> [What you should do]
Copy all the data exactly, except the pictures.

> [Stored records]
****************
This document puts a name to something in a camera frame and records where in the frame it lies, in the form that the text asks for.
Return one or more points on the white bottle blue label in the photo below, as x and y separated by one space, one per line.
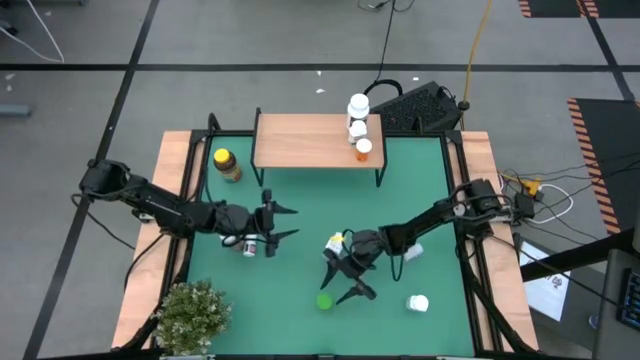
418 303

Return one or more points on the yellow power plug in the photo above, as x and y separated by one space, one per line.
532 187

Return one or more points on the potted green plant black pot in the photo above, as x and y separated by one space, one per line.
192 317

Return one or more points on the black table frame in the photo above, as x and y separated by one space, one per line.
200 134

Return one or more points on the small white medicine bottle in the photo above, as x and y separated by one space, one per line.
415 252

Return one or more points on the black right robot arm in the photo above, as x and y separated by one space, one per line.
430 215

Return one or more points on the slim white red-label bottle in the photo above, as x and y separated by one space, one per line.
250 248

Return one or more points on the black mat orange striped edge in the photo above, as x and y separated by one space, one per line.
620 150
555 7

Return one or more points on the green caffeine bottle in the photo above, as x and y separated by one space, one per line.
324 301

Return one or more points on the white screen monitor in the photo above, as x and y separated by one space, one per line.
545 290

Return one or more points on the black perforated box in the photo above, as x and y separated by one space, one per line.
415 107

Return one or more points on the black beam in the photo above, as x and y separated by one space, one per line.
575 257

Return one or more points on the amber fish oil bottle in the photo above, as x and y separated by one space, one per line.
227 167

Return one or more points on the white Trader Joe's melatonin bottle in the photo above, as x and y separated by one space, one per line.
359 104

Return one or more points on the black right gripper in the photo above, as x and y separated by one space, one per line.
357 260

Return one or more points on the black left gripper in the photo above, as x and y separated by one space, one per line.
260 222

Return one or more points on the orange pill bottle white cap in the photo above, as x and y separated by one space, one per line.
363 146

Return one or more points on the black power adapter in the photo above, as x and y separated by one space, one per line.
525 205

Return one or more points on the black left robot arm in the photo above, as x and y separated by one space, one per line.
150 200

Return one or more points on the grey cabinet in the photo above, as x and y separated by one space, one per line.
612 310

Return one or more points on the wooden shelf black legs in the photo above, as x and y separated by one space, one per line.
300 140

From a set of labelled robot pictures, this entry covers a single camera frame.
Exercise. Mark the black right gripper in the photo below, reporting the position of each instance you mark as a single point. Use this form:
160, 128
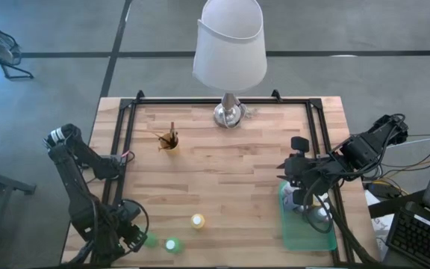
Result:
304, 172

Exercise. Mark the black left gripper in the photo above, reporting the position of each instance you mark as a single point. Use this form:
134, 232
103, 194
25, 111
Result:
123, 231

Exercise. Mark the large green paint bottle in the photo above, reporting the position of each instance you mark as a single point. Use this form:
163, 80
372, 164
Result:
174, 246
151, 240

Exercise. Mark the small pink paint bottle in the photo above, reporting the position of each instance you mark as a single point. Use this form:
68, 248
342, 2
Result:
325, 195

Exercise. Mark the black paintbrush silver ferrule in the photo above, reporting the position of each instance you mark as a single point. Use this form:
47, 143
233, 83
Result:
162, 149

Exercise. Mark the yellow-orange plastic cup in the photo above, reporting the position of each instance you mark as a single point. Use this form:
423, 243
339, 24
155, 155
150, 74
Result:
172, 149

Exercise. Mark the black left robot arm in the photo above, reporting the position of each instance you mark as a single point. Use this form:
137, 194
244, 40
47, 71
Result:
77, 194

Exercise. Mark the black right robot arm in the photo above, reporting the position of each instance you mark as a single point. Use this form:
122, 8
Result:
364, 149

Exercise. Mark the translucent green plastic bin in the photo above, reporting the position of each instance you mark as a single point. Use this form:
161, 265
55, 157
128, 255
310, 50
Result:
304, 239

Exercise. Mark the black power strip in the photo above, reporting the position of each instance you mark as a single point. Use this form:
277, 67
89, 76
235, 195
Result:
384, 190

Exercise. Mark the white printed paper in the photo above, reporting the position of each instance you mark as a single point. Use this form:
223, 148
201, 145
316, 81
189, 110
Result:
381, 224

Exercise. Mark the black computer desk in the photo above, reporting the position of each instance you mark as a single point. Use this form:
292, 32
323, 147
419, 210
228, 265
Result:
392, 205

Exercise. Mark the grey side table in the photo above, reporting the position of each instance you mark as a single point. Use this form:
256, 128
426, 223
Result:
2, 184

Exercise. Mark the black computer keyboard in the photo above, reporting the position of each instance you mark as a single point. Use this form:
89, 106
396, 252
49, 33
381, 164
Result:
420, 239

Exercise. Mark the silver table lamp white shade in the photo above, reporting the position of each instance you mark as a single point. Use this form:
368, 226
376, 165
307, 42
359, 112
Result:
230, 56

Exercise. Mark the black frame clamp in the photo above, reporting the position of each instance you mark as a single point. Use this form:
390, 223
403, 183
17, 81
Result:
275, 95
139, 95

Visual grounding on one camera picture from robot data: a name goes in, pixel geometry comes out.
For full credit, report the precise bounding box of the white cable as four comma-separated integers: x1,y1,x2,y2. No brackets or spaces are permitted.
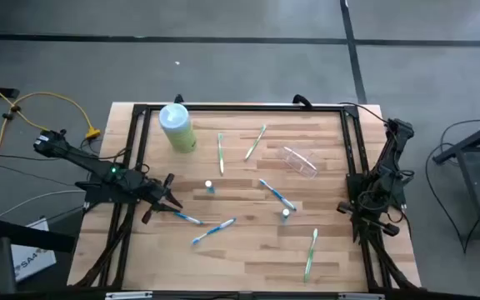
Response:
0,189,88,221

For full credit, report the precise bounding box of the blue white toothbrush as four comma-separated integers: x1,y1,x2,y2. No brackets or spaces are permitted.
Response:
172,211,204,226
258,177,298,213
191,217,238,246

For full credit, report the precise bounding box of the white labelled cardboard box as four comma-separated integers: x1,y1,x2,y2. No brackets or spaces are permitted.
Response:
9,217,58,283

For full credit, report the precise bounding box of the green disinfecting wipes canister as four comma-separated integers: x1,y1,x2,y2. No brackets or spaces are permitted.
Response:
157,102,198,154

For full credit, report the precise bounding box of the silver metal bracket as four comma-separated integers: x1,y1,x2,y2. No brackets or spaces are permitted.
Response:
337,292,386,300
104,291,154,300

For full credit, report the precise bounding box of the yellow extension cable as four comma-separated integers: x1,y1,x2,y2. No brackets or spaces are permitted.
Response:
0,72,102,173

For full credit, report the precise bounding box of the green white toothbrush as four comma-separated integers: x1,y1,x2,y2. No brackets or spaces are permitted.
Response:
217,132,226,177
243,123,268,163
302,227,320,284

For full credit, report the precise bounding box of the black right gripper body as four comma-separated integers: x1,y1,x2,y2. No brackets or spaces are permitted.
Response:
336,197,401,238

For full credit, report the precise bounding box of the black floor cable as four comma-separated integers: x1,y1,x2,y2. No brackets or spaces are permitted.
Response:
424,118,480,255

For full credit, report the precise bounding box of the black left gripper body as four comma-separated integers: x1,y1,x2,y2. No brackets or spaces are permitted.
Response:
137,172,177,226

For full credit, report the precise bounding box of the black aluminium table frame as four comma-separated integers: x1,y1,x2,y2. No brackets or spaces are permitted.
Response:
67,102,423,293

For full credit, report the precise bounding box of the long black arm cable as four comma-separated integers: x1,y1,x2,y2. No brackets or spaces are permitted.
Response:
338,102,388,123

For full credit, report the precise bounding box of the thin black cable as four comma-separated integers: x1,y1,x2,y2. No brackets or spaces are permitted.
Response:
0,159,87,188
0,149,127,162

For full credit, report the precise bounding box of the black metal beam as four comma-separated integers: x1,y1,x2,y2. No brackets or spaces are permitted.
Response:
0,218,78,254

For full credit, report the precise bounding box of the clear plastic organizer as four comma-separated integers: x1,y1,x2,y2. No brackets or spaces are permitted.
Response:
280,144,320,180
****************
> [Result below]
This document puts a name to something in a camera frame and records where in the frame it lies, in the form that the text asks for.
Return one or more points on the white bottle blue label in the photo below, as x and y separated by one space, one per line.
418 303

Return one or more points on the yellow power plug in the photo above, as x and y separated by one space, one per line.
532 187

Return one or more points on the potted green plant black pot in the photo above, as x and y separated by one space, one per line.
192 317

Return one or more points on the black table frame in the photo above, as x and y separated by one space, one per line.
200 134

Return one or more points on the small white medicine bottle in the photo above, as x and y separated by one space, one per line.
415 252

Return one or more points on the black right robot arm in the photo above, as x and y separated by one space, one per line.
430 215

Return one or more points on the slim white red-label bottle in the photo above, as x and y separated by one space, one per line.
250 248

Return one or more points on the black mat orange striped edge in the photo above, as x and y separated by one space, one per line.
620 150
555 7

Return one or more points on the green caffeine bottle in the photo above, as x and y separated by one space, one per line.
324 301

Return one or more points on the white screen monitor in the photo above, as x and y separated by one space, one per line.
545 290

Return one or more points on the black perforated box in the photo above, as x and y separated by one space, one per line.
415 107

Return one or more points on the black beam in the photo above, as x and y separated by one space, one per line.
575 257

Return one or more points on the amber fish oil bottle in the photo above, as x and y separated by one space, one per line.
227 167

Return one or more points on the white Trader Joe's melatonin bottle in the photo above, as x and y separated by one space, one per line.
359 104

Return one or more points on the black right gripper in the photo above, as x and y separated by one space, one per line.
357 260

Return one or more points on the black left gripper in the photo above, as x and y separated by one space, one per line.
260 222

Return one or more points on the orange pill bottle white cap in the photo above, as x and y separated by one space, one per line.
363 146

Return one or more points on the black power adapter in the photo above, as x and y separated by one space, one per line.
525 205

Return one or more points on the black left robot arm in the photo above, as x and y separated by one space, one per line.
150 200

Return one or more points on the grey cabinet in the photo above, as x and y separated by one space, one per line.
612 310

Return one or more points on the wooden shelf black legs in the photo above, as x and y separated by one space, one per line.
300 140

From a set of labelled robot pictures, this entry covers a single camera frame.
Exercise. Mark the black right gripper in the photo below, reporting the position of each instance you mark as a single point. Use this form:
160, 128
Result:
304, 172

Exercise. Mark the black left gripper in the photo above, reporting the position of each instance you mark as a single point. Use this form:
134, 232
103, 194
25, 111
Result:
123, 231

Exercise. Mark the large green paint bottle in the photo above, reporting the position of each instance you mark as a single point. Use this form:
163, 80
372, 164
Result:
174, 246
151, 240

Exercise. Mark the small pink paint bottle in the photo above, reporting the position of each instance you mark as a single point. Use this form:
68, 248
342, 2
Result:
325, 195

Exercise. Mark the black paintbrush silver ferrule in the photo above, reporting the position of each instance you mark as a single point. Use this form:
47, 143
233, 83
Result:
162, 149

Exercise. Mark the yellow-orange plastic cup in the photo above, reporting the position of each instance you mark as a single point. Use this form:
423, 243
339, 24
155, 155
150, 74
Result:
172, 149

Exercise. Mark the black left robot arm in the photo above, reporting the position of each instance you mark as a single point. Use this form:
137, 194
244, 40
47, 71
Result:
77, 194

Exercise. Mark the black right robot arm in the photo above, reporting the position of each instance you mark as a single point. Use this form:
122, 8
Result:
364, 149

Exercise. Mark the translucent green plastic bin in the photo above, reporting the position of each instance you mark as a single point. Use this form:
161, 265
55, 157
128, 255
310, 50
Result:
304, 239

Exercise. Mark the black power strip in the photo above, reporting the position of each instance you mark as a single point. Use this form:
277, 67
89, 76
235, 195
Result:
384, 190

Exercise. Mark the white printed paper in the photo above, reporting the position of each instance you mark as a single point. Use this form:
223, 148
201, 145
316, 81
189, 110
Result:
381, 224

Exercise. Mark the black computer desk in the photo above, reporting the position of each instance you mark as a single point. Use this form:
292, 32
323, 147
419, 210
228, 265
Result:
392, 205

Exercise. Mark the grey side table in the photo above, reporting the position of each instance you mark as a single point. Use this form:
256, 128
426, 223
Result:
2, 184

Exercise. Mark the black computer keyboard in the photo above, reporting the position of each instance you mark as a single point. Use this form:
89, 106
396, 252
49, 33
381, 164
Result:
420, 239

Exercise. Mark the silver table lamp white shade in the photo above, reporting the position of each instance you mark as a single point. Use this form:
368, 226
376, 165
307, 42
359, 112
Result:
230, 56

Exercise. Mark the black frame clamp in the photo above, reporting the position of each instance you mark as a single point. Use this form:
390, 223
403, 183
17, 81
Result:
275, 95
139, 95

Visual grounding on one camera picture from robot data: a name goes in, pixel geometry comes out.
For full credit, report the precise bounding box of the white cable as four comma-separated integers: x1,y1,x2,y2. No brackets or spaces are permitted.
Response:
0,189,88,221

For full credit, report the precise bounding box of the blue white toothbrush as four comma-separated integers: x1,y1,x2,y2. No brackets or spaces are permitted.
Response:
172,211,204,226
258,177,298,213
191,217,238,246

For full credit, report the precise bounding box of the white labelled cardboard box as four comma-separated integers: x1,y1,x2,y2. No brackets or spaces are permitted.
Response:
9,217,58,283

For full credit, report the precise bounding box of the green disinfecting wipes canister as four comma-separated integers: x1,y1,x2,y2. No brackets or spaces are permitted.
Response:
157,102,198,154

For full credit, report the precise bounding box of the silver metal bracket as four comma-separated integers: x1,y1,x2,y2. No brackets or spaces are permitted.
Response:
337,292,386,300
104,291,154,300

For full credit, report the precise bounding box of the yellow extension cable as four comma-separated integers: x1,y1,x2,y2. No brackets or spaces are permitted.
Response:
0,72,102,173

For full credit, report the precise bounding box of the green white toothbrush as four comma-separated integers: x1,y1,x2,y2. No brackets or spaces are permitted.
Response:
217,132,226,177
243,123,268,163
302,227,320,284

For full credit, report the precise bounding box of the black right gripper body as four comma-separated integers: x1,y1,x2,y2. No brackets or spaces are permitted.
Response:
336,197,401,238

For full credit, report the precise bounding box of the black floor cable as four comma-separated integers: x1,y1,x2,y2. No brackets or spaces are permitted.
Response:
424,118,480,255

For full credit, report the precise bounding box of the black left gripper body as four comma-separated integers: x1,y1,x2,y2. No brackets or spaces are permitted.
Response:
137,172,177,226

For full credit, report the precise bounding box of the black aluminium table frame as four comma-separated integers: x1,y1,x2,y2. No brackets or spaces are permitted.
Response:
67,102,423,293

For full credit, report the precise bounding box of the long black arm cable as four comma-separated integers: x1,y1,x2,y2. No brackets or spaces are permitted.
Response:
338,102,388,123

For full credit, report the precise bounding box of the thin black cable as four comma-separated integers: x1,y1,x2,y2. No brackets or spaces are permitted.
Response:
0,159,87,188
0,149,127,162

For full credit, report the precise bounding box of the black metal beam as four comma-separated integers: x1,y1,x2,y2. No brackets or spaces are permitted.
Response:
0,218,78,254

For full credit, report the precise bounding box of the clear plastic organizer as four comma-separated integers: x1,y1,x2,y2. No brackets or spaces are permitted.
Response:
280,144,320,180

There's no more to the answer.